*Problem to work on*:
Your answer should consist only of the lines below from the one with "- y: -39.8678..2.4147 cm" through the one with "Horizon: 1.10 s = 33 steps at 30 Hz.", copied exactly.

*Input for this task*:
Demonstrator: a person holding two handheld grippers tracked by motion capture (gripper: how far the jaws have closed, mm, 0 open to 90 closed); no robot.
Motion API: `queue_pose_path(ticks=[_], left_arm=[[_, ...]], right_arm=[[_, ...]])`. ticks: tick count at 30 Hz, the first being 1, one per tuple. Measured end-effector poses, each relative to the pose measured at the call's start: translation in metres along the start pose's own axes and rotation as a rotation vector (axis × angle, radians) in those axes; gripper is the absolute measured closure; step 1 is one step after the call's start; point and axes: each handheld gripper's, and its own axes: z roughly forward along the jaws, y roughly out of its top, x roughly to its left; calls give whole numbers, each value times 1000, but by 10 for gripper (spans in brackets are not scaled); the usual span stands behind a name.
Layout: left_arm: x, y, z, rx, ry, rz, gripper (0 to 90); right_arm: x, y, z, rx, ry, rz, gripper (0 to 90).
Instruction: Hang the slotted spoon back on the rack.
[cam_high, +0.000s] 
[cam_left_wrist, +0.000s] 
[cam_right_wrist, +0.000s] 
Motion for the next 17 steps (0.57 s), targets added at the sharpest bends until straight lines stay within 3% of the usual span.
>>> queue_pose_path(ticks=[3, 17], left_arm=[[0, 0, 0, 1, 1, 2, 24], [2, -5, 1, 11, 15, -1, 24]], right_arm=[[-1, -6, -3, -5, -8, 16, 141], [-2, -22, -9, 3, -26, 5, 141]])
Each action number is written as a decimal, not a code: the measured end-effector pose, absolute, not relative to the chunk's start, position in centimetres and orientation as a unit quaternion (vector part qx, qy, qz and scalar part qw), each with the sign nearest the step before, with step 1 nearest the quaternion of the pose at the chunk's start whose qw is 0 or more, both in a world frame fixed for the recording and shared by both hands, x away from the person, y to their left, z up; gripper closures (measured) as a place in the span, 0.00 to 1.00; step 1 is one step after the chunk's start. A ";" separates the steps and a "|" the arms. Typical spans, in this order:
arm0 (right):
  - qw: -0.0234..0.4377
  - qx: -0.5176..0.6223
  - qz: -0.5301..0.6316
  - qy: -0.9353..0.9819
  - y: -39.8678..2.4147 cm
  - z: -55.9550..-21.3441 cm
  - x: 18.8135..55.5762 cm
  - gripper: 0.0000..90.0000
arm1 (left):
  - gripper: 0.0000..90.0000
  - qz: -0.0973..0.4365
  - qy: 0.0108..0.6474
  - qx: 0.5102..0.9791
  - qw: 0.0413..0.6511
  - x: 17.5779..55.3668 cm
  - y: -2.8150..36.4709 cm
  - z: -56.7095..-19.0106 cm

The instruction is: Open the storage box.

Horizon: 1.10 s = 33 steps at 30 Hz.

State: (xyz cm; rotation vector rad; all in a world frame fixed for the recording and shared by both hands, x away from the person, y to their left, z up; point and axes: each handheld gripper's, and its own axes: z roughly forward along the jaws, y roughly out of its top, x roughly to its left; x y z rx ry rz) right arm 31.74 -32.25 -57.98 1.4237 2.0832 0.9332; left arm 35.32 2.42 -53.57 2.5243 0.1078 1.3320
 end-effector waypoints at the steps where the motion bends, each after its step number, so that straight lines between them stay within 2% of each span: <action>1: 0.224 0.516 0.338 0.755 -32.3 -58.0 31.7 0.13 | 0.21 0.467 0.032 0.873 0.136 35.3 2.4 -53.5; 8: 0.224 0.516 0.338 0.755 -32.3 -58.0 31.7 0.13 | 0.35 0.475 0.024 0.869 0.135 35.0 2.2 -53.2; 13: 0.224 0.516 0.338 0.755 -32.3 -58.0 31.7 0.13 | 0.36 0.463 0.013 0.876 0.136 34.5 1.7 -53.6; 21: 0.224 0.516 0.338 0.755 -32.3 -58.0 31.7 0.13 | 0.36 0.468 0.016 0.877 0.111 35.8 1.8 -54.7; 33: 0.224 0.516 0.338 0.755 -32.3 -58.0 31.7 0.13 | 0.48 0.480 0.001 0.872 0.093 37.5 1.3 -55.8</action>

*The answer*:
  - y: -39.8678..2.4147 cm
  - z: -55.9550..-21.3441 cm
  - x: 18.8135..55.5762 cm
  - gripper: 0.0000..90.0000
arm1 (left):
  - gripper: 0.0000..90.0000
  - qz: -0.0973..0.4365
  - qy: 0.0108..0.6474
  - qx: 0.5102..0.9791
  - qw: 0.0413..0.6511
  - x: 17.5779..55.3668 cm
  - y: -2.8150..36.4709 cm
  - z: -56.7095..-19.0106 cm

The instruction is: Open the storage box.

Horizon: 1.10 s = 33 steps at 30 Hz.

That is the complete answer to the exercise.